→ **WORK ORDER**:
Exact reproduction required: the lines below from the line with "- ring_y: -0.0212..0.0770" to the line with "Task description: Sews", both ends included, and no others.

→ **PROVIDED DATA**:

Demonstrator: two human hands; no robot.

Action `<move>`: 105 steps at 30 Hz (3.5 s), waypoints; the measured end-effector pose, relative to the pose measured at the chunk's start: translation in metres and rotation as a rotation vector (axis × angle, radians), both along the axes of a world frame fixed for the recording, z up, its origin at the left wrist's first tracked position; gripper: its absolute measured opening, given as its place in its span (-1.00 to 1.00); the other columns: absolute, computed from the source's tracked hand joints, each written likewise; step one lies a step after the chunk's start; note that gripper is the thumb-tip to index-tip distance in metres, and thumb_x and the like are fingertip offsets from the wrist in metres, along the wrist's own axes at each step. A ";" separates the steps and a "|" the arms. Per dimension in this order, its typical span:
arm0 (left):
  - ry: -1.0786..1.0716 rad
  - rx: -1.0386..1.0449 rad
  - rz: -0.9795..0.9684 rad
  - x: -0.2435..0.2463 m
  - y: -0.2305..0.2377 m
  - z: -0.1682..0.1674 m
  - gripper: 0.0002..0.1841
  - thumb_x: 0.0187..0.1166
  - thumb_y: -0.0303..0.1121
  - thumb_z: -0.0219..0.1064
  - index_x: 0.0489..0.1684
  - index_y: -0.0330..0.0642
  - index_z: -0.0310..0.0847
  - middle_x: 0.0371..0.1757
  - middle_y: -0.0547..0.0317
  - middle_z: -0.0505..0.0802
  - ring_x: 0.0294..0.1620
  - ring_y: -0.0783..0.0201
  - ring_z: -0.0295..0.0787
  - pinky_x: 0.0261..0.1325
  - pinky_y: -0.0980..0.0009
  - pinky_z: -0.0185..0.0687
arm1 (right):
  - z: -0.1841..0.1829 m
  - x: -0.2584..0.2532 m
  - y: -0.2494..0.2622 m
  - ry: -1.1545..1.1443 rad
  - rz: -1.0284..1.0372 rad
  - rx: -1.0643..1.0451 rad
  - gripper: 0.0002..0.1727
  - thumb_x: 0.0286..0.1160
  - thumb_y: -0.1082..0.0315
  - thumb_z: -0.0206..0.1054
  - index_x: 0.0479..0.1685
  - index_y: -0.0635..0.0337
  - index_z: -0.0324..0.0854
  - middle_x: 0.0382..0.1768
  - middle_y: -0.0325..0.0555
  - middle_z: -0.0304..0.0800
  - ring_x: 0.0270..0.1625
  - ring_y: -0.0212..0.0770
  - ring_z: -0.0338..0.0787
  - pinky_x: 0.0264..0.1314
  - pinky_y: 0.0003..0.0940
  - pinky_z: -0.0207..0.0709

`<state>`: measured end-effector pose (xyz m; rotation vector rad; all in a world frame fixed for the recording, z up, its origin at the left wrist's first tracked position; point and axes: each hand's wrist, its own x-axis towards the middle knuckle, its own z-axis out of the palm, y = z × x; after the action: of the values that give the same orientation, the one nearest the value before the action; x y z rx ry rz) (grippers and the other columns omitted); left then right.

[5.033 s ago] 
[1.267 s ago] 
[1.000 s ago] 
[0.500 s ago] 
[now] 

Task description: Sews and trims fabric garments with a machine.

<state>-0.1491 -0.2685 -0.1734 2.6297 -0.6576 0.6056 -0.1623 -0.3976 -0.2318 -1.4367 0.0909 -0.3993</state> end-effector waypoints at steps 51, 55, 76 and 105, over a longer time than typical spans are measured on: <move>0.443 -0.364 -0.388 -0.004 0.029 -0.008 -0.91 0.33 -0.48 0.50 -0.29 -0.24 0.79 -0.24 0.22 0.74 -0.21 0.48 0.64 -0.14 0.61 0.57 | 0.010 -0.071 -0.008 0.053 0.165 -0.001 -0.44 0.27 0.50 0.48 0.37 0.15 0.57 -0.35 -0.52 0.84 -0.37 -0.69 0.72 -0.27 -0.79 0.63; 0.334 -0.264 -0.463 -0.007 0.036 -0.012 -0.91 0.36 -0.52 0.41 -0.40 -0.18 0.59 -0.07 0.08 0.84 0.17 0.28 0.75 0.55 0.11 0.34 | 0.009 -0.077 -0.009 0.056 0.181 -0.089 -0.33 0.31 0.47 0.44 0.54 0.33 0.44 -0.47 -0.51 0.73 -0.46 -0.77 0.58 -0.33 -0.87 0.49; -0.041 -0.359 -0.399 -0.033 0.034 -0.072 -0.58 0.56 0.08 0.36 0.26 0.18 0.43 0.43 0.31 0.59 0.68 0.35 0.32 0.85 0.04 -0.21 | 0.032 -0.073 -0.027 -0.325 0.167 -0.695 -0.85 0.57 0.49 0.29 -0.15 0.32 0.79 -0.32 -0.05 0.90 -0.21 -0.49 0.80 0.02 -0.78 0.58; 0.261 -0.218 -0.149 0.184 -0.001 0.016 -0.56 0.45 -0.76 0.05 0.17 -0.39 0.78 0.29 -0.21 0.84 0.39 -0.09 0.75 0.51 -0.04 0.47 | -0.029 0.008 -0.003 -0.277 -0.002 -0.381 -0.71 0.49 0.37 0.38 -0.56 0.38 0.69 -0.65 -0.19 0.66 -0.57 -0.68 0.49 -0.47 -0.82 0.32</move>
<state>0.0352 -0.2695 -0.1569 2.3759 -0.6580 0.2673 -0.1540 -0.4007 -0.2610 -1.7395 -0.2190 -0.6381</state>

→ **ANSWER TO THIS EXERCISE**:
  - ring_y: -0.0212..0.0770
  - ring_z: -0.0338..0.0787
  - pinky_x: 0.0264..0.1314
  - pinky_y: 0.0003..0.0940
  - pinky_z: -0.0207..0.0709

`<state>`: measured end-effector pose (xyz m; rotation vector rad; all in a world frame fixed for the recording, z up, its origin at the left wrist's first tracked position; point and axes: each hand's wrist, its own x-axis towards the middle knuckle, its own z-axis out of the palm, y = z × x; after the action: of the values that give the same orientation, the one nearest the value before the action; x y z rx ry rz) (grippers and the other columns omitted); left then right.

[5.033 s ago] 
[1.267 s ago] 
[1.000 s ago] 
[0.500 s ago] 
[now] 

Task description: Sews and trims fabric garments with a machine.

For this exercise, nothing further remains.